*Instructions to follow*. Print the listing as it stands, omitting all images.

*Provided data*.
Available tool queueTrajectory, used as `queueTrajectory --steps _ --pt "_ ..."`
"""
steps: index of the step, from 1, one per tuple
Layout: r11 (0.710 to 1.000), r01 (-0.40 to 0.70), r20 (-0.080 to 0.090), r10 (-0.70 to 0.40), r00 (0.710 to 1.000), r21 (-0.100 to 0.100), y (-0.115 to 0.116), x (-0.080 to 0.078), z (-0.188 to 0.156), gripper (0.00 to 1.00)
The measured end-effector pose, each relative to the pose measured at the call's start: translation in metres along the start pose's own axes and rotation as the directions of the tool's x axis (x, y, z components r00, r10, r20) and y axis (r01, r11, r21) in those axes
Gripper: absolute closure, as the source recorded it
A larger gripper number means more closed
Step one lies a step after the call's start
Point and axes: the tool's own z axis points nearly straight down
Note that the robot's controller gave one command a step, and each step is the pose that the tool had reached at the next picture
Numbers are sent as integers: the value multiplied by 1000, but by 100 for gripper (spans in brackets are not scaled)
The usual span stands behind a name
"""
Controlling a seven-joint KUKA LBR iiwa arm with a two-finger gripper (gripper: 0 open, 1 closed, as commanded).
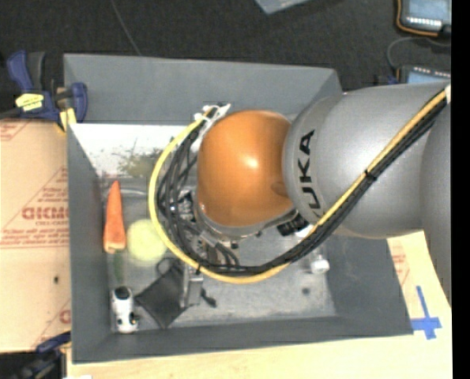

*Your solution*.
Available tool queueTrajectory, used as `queueTrajectory --steps _ --pt "_ ..."`
"""
steps: index of the step, from 1, one per tuple
Layout: r11 (0.710 to 1.000), r01 (-0.40 to 0.70), r20 (-0.080 to 0.090), r10 (-0.70 to 0.40), r00 (0.710 to 1.000), r21 (-0.100 to 0.100), y (-0.115 to 0.116), x (-0.080 to 0.078), z (-0.188 to 0.156), gripper (0.00 to 1.00)
The measured end-effector pose, each relative to the pose measured at the call's start: translation in metres along the start pose's own axes and rotation as the directions of the tool's x axis (x, y, z components r00, r10, r20) and y axis (r01, r11, r21) in those axes
Gripper: absolute closure, as the source recorded it
A larger gripper number means more closed
Step one lies a step after the call's start
Point and axes: the tool's own z axis points nearly straight down
Note that the robot's controller gave one command a step, and each step is the pose that the tool had reached at the next picture
Numbers are sent as integers: the value multiplied by 1000, but by 100 for gripper (spans in brackets are not scaled)
The usual span stands behind a name
"""
Controlling a seven-joint KUKA LBR iiwa arm with a two-finger gripper (gripper: 0 open, 1 closed, as commanded).

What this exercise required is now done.